Rep. Greg Walden (R-Ore.) repeatedly made that argument in the House Energy and Commerce Committee during hearings last month on the ACES bill. In a video, he argues that opening up federal forests to biomass production would also reduce forest fires:

“We in this country have had catastrophic fires on our forests – nine million acres a year go up in flames, 47percent of forest budgets are consumed fighting fires. But if you want to do what the [Intergovernmental Panel on Climate Change] says we should do – and that is effectively manage America’s forest lands – then you need to adopt this amendment to fix this one problem in the biomass definition.”

Deforestation is a climate concern because natural forests absorb and store about a fifth of global carbon emissions. However, Yost at the Oregon Department of Forestry says Peterson’s proposed changes to the biomass definition would not greatly help or hinder efforts to forestall climate change for two reasons.

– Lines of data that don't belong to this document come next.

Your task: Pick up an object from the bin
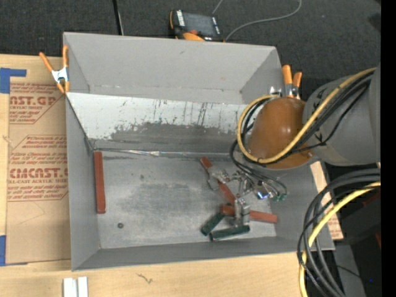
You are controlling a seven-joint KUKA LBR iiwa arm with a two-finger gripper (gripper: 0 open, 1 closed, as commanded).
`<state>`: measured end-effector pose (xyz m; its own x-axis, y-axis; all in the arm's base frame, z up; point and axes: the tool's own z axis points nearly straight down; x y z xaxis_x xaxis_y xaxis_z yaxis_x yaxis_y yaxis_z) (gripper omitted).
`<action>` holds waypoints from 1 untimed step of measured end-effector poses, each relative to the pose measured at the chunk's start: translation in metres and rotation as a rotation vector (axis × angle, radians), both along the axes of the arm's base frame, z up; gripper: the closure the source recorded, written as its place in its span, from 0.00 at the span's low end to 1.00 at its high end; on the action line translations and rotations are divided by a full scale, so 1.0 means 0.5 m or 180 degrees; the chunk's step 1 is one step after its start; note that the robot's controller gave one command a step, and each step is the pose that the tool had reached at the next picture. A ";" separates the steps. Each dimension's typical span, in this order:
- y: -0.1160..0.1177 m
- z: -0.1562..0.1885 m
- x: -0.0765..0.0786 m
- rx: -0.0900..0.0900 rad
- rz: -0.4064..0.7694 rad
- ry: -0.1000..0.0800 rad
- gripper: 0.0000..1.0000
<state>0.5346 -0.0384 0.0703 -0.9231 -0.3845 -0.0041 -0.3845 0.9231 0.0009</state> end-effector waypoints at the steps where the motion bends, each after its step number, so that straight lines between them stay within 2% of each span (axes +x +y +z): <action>1: 0.003 0.000 -0.077 -0.0006 0.1257 -0.0002 0.00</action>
Offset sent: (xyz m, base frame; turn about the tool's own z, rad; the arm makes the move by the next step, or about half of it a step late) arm -0.0394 -0.0003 -0.0003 -0.3943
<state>0.4959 -0.0371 0.0703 -0.7041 -0.7101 -0.0035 -0.7101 0.7041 -0.0010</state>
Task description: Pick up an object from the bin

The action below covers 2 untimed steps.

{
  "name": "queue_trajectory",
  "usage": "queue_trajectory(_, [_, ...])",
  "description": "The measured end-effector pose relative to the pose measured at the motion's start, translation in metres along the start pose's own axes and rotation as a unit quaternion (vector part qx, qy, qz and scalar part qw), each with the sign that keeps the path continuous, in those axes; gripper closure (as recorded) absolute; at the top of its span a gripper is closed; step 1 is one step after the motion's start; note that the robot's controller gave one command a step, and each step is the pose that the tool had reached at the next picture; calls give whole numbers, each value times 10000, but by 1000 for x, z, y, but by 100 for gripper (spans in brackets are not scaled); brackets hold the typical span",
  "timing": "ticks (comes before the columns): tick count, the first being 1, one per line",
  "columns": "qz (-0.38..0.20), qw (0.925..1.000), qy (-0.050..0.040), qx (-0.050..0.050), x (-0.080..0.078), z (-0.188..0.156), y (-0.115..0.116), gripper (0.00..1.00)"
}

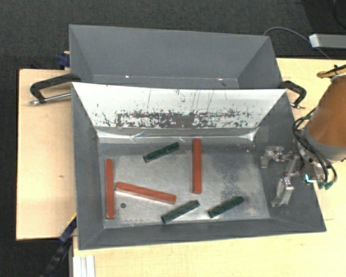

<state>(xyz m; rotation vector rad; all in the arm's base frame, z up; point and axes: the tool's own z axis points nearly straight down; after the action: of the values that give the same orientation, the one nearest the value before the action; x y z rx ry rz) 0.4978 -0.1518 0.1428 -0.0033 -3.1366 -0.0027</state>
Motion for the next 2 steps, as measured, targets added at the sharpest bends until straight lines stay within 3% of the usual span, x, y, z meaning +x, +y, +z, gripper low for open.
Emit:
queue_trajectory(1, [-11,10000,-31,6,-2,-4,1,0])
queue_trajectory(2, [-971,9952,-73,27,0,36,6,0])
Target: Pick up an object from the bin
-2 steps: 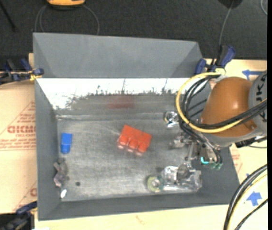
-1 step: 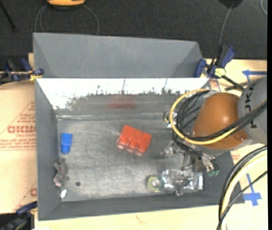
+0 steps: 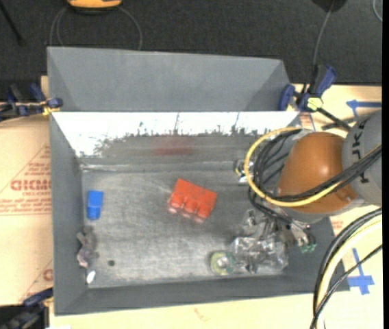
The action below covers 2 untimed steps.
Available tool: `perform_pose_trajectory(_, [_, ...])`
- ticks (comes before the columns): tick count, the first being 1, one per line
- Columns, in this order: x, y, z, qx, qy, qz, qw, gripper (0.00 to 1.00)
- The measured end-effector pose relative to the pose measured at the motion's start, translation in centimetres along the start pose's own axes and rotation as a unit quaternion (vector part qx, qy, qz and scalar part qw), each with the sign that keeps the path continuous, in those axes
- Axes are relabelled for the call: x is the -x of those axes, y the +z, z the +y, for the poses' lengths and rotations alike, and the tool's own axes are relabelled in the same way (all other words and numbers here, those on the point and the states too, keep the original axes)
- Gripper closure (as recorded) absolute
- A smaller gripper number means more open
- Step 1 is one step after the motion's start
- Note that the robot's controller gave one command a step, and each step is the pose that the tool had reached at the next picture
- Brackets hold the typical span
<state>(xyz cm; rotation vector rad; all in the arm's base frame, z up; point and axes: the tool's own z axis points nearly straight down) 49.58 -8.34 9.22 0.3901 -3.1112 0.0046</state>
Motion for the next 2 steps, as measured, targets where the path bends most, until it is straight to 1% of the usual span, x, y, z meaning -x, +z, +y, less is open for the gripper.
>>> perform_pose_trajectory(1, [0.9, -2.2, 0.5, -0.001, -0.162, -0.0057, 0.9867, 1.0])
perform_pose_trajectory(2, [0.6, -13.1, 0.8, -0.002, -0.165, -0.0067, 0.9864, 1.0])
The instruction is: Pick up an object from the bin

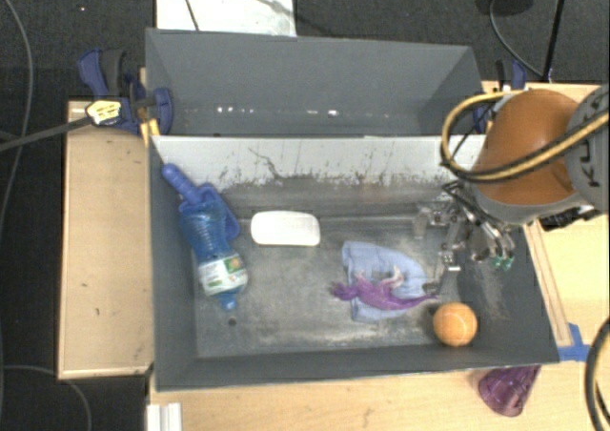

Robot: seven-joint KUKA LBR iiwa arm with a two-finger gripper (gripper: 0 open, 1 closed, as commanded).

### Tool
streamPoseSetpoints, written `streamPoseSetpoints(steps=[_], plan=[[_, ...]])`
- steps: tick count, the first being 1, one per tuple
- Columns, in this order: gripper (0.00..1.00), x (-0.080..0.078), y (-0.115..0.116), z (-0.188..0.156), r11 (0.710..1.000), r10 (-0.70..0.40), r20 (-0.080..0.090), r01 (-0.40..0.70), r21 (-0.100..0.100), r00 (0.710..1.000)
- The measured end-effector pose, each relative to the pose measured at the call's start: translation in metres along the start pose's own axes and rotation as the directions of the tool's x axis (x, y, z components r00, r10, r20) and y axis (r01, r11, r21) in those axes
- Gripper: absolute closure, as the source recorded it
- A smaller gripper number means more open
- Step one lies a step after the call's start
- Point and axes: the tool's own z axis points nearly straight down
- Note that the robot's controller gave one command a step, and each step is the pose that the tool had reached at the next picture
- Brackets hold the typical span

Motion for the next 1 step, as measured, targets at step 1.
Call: streamPoseSetpoints(steps=[1], plan=[[0.0,0.0215,0.0146,0.0285,1.0,-0.028,0.01,0.028,0.003,1.0]])
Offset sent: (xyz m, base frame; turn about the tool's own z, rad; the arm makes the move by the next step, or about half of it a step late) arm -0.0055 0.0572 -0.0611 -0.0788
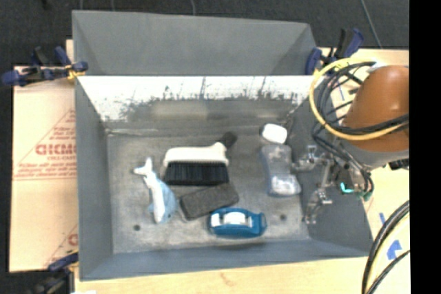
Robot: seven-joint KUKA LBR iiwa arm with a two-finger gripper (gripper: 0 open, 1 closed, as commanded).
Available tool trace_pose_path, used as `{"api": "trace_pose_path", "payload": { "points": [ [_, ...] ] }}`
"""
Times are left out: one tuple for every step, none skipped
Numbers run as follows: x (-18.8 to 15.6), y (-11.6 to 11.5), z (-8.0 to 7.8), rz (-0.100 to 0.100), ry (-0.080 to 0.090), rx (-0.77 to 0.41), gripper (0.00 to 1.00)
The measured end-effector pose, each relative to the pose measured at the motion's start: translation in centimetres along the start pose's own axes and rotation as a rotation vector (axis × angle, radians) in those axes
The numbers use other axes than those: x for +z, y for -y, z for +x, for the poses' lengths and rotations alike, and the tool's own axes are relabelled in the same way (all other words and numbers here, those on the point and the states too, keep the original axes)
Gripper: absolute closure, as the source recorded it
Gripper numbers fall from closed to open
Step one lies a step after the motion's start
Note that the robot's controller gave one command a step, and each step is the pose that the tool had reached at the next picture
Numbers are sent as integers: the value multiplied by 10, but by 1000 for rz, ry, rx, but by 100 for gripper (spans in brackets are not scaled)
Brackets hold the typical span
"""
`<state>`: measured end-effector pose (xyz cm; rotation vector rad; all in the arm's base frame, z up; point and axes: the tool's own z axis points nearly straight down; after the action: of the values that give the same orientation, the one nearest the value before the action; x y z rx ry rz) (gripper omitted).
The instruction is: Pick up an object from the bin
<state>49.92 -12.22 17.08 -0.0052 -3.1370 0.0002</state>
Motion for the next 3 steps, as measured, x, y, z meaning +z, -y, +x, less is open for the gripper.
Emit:
{"api": "trace_pose_path", "payload": {
  "points": [
    [-4,0,-2,1,8,-4,0],
    [33,8,-19,0,17,190,0],
    [57,10,-32,1,5,245,0]
  ]
}}
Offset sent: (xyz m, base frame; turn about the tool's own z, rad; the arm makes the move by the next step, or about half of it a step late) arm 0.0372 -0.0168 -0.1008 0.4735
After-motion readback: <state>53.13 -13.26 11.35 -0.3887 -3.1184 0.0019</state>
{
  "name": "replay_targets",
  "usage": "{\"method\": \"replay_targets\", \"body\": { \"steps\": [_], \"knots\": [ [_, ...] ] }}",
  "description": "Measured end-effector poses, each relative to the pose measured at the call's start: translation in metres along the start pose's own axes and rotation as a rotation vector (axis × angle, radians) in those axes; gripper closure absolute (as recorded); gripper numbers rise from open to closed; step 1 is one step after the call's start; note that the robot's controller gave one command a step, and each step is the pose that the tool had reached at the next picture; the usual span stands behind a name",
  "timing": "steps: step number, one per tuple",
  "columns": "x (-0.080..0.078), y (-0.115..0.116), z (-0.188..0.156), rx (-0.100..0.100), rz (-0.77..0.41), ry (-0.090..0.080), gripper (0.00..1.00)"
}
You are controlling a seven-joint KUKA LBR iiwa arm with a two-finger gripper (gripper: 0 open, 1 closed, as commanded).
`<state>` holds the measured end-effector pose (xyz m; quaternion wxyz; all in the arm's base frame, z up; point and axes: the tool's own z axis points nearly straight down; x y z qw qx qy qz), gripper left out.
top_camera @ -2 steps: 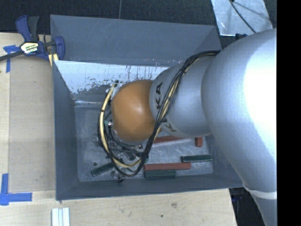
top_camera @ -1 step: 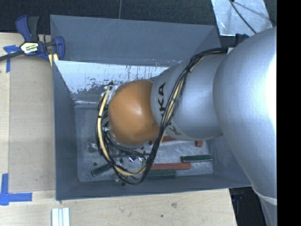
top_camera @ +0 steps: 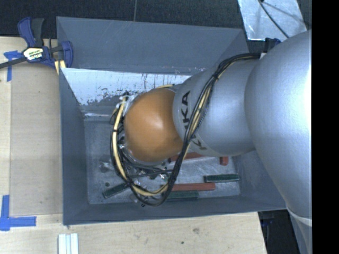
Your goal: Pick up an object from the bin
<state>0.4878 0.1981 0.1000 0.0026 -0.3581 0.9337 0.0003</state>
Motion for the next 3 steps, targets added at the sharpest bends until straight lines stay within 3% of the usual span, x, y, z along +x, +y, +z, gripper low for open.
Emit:
{"method": "replay_targets", "body": {
  "steps": [1, 2, 3],
  "knots": [
    [0.0027, 0.0018, 0.0300, 0.001, 0.001, -0.001, 0.00],
    [0.0008, 0.0009, 0.0291, 0.001, 0.004, -0.004, 0.00],
    [0.0015, 0.0013, 0.0295, -0.001, 0.006, -0.002, 1.00]
  ]
}}
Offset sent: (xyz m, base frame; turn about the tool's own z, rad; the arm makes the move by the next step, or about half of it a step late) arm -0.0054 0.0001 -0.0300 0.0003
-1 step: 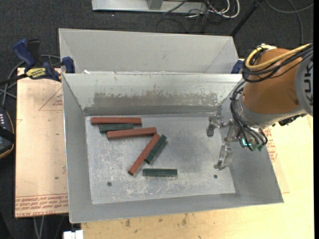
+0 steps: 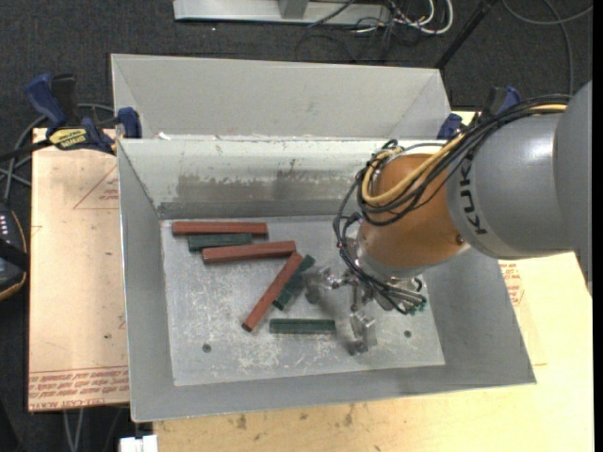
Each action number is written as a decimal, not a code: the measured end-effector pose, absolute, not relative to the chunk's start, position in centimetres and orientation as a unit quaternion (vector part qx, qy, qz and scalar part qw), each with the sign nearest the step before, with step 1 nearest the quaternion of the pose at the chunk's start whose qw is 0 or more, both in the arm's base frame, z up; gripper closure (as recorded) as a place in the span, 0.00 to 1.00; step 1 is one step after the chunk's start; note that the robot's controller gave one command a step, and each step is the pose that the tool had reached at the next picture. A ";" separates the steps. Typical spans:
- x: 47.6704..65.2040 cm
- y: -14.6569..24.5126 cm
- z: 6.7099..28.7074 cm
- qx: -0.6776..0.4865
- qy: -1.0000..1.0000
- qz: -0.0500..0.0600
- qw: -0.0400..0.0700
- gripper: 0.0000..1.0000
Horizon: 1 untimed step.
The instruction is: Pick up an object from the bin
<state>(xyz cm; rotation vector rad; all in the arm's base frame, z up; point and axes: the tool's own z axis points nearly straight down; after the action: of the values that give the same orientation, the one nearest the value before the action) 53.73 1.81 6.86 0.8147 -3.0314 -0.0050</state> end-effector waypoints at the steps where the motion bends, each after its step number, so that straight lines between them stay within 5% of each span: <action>1: 54.5 9.5 10.1 0.300 -0.954 -0.002 -0.003 0.00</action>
Offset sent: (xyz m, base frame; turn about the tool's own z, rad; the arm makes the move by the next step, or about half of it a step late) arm 0.0064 0.0709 0.0314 -0.0756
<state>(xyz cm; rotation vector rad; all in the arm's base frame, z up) 54.46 9.46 10.14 0.9431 -3.0038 -0.0059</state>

First, if the biomass is not harvested and nature is left to its devices, the carbon dioxide stored in it would be released to the atmosphere in a forest fire. “So, if you measured it all out compared to two systems, it probably wouldn’t be that much different,” he concludes.

Second, the amount of carbon in the biomass in the country is minuscule compared to the amount of carbon dioxide emitted by fossil fuels, Yost says:

“The amount of carbon dioxide and other greenhouse gases that are being emitted into the atmosphere from all the industrial sources from around the planet are orders of magnitude larger than what our forests are capable of sequestering by using biomass and bioenergy.

"There’s not enough energy in forests to power industry or the transportation sector for one year. … We can take every stick in the forest on planet earth and shove it in U.S. industry, and we couldn’t run it for a year. So that’s what I mean by orders of magnitude. This is peanuts.”

Peterson’s personal fight for the change has little to do with reducing forest fires. His home state, Minnesota, has a strong corn ethanol industry, which doesn’t fare well under the new biofuel standards, which calculate lifecycle emissions for biofuels.

The Agriculture chairman and other farm state lawmakers want those calculations changed so land-use changes, which hit corn ethanol hardest, aren’t taken into account. They say ethanol producers won’t have enough raw material to produce 16 billion gallons a year of cellulosic ethanol by 2022, as they are required to do under the 2007 Energy Bill.

Peterson has 48 co-sponsors for his bill, and he has threatened to use the support of dozens of farm state Democrats to hold up the climate legislation.

“We’re not going to proceed unless we can get this stuff worked out,” Peterson told reporters.

The lead witness at today’s hearing will be Department of Agriculture Secretary Tom Vilsack, a former Iowa governor, who is expected to testify about the impact the ACES climate bill will have on the agriculture industry and on farm states.